The political-question doctrine, properly understood
The political-question doctrine is real and active. The classic formulation is in Baker v. Carr, 369 U.S. 186, 217 (1962), which identifies six factors:
- A textually demonstrable constitutional commitment of the issue to a coordinate political department;
- A lack of judicially discoverable and manageable standards for resolving it;
- The impossibility of deciding without an initial policy determination of a kind clearly for nonjudicial discretion;
- The impossibility of a court’s undertaking independent resolution without expressing lack of respect due coordinate branches;
- An unusual need for unquestioning adherence to a political decision already made;
- The potentiality of embarrassment from multifarious pronouncements by various departments on one question.
The Supreme Court has applied the doctrine in specific contexts: foreign affairs and treaty-related questions (Goldwater v.
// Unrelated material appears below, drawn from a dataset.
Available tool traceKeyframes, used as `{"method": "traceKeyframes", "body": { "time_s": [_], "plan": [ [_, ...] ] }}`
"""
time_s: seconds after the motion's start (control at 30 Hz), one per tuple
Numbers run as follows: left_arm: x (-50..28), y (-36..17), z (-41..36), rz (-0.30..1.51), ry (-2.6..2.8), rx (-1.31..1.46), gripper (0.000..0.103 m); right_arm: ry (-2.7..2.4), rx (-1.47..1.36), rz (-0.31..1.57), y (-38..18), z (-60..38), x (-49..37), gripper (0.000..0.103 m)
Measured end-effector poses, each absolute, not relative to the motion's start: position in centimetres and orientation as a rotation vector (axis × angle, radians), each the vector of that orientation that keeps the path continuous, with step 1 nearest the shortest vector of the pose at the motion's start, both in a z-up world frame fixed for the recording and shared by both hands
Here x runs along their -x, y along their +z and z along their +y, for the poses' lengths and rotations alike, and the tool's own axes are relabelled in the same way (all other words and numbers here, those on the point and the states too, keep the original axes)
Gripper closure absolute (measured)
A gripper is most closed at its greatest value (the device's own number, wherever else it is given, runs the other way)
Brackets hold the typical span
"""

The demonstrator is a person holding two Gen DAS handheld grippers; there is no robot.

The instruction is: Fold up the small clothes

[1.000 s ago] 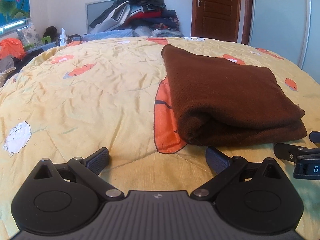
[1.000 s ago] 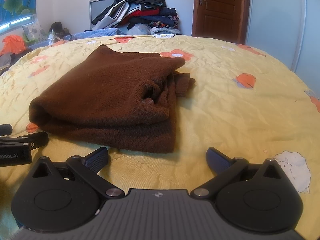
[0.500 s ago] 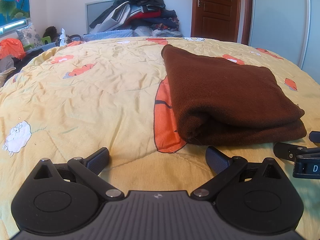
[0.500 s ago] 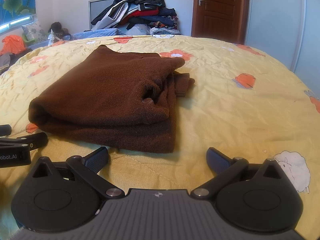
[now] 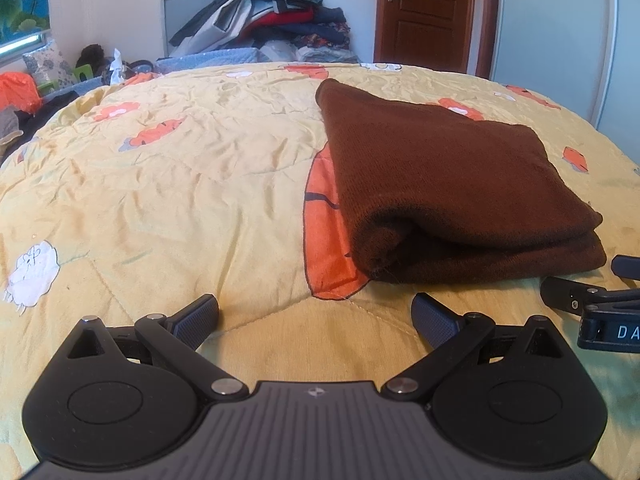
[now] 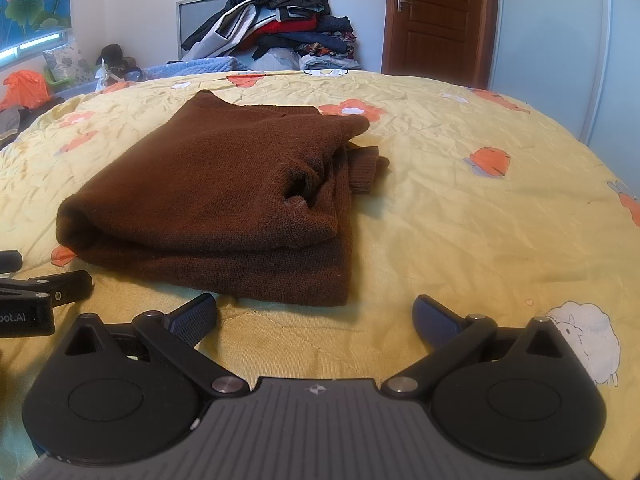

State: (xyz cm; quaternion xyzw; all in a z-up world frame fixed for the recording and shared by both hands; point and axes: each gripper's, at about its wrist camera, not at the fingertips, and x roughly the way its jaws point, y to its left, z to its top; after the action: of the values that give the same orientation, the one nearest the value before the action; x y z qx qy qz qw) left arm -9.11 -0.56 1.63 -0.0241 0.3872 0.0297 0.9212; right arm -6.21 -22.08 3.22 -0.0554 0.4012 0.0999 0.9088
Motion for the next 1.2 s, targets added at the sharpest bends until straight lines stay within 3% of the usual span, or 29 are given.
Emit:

Carter, 444 U.S. 996 (1979) — withdrawal from defense treaty); impeachment procedures (Nixon v. United States, 506 U.S. 224 (1993) — Senate impeachment trial procedures); guarantee clause challenges (Pacific States Tel. & Tel. v. Oregon, 223 U.S. 118 (1912)); some aspects of foreign-policy gerrymandering of citizenship status (Zivotofsky v. Clinton, 566 U.S. 189 (2012), which trimmed the doctrine somewhat). The doctrine has never been applied to monetary or legal-tender authority. The constitutional question about Congress’s power to issue paper legal tender has been treated as fully justiciable since at least Hepburn v. Griswold, and the Court has resolved it (in opposite directions — first foreclosing, then upholding) without ever treating it as a political question.
Verdict
Unsupported. The reading that the Supreme Court used political-question doctrine to shield legal-tender authority from constitutional review is incompatible with what Knox v. Lee actually did. The Court resolved the constitutional question on the merits in favor of paper-currency authority; the political-question doctrine has never been applied to legal-tender questions; the supporting cite to Canter is doctrinally weak (Canter is about Article I/III tribunal classification, not political-question abstention); and the specific quoted language Beers attributes to Knox could not be located at primary source in this triage cycle and, if it exists, is incompatible with the case’s actual holding posture.
The deeper observation that the Knox v. Lee decision is contested as constitutional reasoning — that the 5-4 reversal of Hepburn by way of new appointments raises questions about doctrinal stability and about whether the Necessary-and-Proper reasoning of Knox and Juilliard is the strongest available constitutional construction — is a real critique that lives in originalist and libertarian-leaning scholarship. The framework’s complaint about the Court’s manner of resolving the legal-tender question is more substantive than the political-question gloss can carry. Reframing Beers’s underlying concern in the language the legal-academic critique uses (judicial deference under N&P, the dissents in Knox and Juilliard, the historical debate about the convention’s rejection of “emit bills of credit”) would surface a critique that is at least intellectually live. The political-question framing is not.